WHAT IS REQUIRED: Locate each line in the records containing "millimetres". Copy it.

Saved data entries:
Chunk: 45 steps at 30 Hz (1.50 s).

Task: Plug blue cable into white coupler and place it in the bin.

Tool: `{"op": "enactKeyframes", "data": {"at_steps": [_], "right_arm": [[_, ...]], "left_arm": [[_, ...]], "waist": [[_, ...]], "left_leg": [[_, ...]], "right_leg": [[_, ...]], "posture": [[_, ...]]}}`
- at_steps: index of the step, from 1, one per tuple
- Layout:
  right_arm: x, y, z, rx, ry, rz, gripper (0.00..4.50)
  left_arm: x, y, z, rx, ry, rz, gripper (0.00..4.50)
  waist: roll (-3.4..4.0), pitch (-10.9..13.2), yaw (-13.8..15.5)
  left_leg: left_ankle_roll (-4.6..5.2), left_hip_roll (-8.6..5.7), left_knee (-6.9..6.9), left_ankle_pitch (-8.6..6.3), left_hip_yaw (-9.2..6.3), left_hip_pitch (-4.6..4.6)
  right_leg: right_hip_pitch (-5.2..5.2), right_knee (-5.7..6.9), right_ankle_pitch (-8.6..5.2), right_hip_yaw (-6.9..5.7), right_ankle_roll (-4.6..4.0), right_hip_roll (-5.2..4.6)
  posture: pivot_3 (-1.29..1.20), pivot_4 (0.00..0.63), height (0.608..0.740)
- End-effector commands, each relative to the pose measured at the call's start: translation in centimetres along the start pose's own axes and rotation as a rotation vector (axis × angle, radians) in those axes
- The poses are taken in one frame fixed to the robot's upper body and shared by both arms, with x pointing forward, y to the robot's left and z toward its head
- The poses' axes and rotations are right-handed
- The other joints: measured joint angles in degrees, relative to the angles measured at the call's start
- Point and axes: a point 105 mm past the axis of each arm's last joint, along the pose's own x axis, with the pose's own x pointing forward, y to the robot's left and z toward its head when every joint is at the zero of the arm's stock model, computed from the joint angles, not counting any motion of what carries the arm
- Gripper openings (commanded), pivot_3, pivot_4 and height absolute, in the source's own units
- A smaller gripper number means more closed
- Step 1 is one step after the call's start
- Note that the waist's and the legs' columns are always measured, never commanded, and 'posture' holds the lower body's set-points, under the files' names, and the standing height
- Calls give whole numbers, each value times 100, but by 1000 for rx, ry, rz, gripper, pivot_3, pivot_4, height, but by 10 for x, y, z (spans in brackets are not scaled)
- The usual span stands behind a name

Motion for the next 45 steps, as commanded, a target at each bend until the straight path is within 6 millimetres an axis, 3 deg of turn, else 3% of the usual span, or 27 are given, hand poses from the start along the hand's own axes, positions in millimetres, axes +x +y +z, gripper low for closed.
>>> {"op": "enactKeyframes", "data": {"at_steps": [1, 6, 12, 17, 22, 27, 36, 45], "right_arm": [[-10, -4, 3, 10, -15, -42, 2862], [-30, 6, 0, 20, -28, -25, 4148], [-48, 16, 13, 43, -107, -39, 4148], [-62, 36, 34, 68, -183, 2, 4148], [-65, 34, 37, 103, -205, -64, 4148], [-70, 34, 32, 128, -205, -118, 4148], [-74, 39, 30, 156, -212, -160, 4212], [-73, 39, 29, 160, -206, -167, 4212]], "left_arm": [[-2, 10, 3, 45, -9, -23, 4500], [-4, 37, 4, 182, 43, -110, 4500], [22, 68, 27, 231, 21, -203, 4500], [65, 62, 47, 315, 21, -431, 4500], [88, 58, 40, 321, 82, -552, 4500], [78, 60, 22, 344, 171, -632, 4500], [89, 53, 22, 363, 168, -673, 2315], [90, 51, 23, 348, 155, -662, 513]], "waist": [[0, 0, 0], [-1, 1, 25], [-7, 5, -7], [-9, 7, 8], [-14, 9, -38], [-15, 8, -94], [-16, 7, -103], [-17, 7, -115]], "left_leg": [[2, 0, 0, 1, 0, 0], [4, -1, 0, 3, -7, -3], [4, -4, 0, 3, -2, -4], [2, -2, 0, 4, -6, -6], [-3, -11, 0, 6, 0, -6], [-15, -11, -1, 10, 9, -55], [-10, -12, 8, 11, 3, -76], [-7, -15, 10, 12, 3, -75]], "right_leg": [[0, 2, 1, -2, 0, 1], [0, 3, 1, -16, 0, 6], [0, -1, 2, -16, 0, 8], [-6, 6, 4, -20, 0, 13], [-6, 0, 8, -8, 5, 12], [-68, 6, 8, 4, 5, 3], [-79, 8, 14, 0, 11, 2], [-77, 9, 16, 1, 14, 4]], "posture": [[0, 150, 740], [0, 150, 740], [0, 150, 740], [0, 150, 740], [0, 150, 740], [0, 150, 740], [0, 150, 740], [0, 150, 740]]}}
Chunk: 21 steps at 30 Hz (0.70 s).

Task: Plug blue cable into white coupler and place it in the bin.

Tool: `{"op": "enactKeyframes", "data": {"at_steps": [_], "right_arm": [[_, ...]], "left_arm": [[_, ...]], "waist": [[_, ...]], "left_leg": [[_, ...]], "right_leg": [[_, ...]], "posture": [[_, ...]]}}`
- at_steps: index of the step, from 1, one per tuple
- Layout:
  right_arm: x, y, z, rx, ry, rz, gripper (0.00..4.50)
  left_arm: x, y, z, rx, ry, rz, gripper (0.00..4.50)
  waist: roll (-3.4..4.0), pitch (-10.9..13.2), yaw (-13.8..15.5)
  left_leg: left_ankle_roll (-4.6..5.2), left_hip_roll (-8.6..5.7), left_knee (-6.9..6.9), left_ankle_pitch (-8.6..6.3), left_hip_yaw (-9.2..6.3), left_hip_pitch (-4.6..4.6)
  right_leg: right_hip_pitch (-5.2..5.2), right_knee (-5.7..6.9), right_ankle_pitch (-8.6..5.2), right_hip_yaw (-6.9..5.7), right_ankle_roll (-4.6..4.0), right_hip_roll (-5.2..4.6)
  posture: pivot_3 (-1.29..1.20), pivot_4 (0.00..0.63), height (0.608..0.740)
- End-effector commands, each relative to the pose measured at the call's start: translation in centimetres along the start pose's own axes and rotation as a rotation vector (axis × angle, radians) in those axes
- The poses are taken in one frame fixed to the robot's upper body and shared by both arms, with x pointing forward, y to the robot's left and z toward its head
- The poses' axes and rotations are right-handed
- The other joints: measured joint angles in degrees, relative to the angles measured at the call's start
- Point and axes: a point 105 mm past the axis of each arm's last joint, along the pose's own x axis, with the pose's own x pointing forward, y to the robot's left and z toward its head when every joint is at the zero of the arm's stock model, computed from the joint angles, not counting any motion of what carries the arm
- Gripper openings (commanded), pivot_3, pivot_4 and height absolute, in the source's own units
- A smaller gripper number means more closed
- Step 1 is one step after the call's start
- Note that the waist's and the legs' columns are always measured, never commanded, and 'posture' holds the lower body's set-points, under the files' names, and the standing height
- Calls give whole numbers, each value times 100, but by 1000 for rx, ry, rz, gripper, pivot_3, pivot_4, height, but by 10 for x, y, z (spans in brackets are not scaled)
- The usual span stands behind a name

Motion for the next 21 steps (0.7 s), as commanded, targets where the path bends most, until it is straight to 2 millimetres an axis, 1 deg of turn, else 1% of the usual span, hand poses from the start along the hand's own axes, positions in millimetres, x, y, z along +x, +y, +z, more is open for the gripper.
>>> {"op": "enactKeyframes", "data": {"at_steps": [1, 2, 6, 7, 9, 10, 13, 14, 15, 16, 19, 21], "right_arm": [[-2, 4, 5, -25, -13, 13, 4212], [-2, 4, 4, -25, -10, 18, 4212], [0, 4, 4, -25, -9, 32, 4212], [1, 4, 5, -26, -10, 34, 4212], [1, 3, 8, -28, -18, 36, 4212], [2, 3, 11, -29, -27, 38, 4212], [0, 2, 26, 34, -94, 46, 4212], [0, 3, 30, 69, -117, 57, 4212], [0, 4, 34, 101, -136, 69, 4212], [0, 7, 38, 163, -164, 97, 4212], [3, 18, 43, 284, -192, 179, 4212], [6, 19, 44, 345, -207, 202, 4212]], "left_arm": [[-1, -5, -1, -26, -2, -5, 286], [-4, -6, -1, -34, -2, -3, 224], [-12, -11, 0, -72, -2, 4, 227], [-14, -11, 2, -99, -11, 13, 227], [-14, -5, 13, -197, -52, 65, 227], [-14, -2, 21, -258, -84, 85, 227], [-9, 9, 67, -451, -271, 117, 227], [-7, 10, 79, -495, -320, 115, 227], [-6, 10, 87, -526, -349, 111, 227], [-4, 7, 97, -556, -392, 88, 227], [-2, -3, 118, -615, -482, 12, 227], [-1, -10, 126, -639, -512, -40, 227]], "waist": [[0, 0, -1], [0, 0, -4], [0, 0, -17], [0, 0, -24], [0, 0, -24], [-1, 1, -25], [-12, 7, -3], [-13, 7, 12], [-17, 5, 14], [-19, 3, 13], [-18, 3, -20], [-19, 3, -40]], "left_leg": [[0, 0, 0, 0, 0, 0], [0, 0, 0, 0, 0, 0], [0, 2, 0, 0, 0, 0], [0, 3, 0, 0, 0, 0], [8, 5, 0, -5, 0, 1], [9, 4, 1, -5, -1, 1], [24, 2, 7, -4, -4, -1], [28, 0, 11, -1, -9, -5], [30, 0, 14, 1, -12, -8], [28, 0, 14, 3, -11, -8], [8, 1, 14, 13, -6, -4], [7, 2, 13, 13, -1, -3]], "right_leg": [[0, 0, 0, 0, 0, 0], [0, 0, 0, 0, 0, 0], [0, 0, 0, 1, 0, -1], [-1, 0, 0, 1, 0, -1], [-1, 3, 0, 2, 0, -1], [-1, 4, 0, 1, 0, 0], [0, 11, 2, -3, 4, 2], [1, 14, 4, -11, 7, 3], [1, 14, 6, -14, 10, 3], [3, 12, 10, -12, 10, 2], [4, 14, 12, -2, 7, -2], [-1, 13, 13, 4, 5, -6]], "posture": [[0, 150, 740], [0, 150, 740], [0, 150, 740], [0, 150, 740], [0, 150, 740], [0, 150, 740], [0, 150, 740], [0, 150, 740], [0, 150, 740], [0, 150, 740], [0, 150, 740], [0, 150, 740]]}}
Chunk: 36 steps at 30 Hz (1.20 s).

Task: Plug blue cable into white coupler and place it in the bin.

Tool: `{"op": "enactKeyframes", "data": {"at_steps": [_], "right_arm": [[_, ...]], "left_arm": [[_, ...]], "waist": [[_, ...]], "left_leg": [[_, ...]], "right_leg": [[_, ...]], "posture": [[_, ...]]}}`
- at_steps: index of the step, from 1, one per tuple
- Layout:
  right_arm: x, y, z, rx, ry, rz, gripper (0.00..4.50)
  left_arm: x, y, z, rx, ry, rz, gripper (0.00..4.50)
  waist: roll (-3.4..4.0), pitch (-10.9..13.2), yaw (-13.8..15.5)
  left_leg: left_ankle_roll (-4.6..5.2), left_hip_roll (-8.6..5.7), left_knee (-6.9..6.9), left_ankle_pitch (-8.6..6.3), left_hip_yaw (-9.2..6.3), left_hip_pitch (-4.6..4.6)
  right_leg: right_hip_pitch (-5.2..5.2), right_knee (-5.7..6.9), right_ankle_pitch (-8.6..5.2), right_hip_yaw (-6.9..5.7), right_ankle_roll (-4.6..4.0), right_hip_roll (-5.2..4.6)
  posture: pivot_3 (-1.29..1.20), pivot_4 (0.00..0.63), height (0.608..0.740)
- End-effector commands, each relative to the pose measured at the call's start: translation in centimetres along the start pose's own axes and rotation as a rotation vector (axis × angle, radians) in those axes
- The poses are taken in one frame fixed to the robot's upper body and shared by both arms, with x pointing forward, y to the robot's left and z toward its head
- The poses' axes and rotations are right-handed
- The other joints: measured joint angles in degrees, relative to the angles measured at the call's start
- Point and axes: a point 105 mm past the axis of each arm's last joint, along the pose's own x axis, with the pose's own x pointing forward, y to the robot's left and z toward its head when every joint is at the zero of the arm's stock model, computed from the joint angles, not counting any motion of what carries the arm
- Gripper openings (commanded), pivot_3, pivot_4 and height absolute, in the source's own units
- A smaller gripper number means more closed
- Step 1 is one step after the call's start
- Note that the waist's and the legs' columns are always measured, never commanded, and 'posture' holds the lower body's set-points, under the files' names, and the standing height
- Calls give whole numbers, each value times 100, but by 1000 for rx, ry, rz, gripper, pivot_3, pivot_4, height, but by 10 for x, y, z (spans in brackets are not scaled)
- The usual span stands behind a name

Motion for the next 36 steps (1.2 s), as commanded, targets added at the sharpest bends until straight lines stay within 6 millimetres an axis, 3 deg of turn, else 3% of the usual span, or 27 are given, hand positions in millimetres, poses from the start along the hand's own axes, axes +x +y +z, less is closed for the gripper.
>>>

PROBLEM SOLUTION:
Motion for the next 45 steps, as commanded, a target at each bend until the straight path is within 6 millimetres an axis, 3 deg of turn, else 3% of the usual span, or 27 are given, hand poses from the start along the hand's own axes, positions in millimetres, axes +x +y +z, gripper low for closed.
Motion for the next 21 steps (0.7 s), as commanded, targets where the path bends most, until it is straight to 2 millimetres an axis, 1 deg of turn, else 1% of the usual span, hand poses from the start along the hand's own axes, positions in millimetres, x, y, z along +x, +y, +z, more is open for the gripper.
Motion for the next 36 steps (1.2 s), as commanded, targets added at the sharpest bends until straight lines stay within 6 millimetres an axis, 3 deg of turn, else 3% of the usual span, or 27 are given, hand positions in millimetres, poses from the start along the hand's own axes, axes +x +y +z, less is closed for the gripper.

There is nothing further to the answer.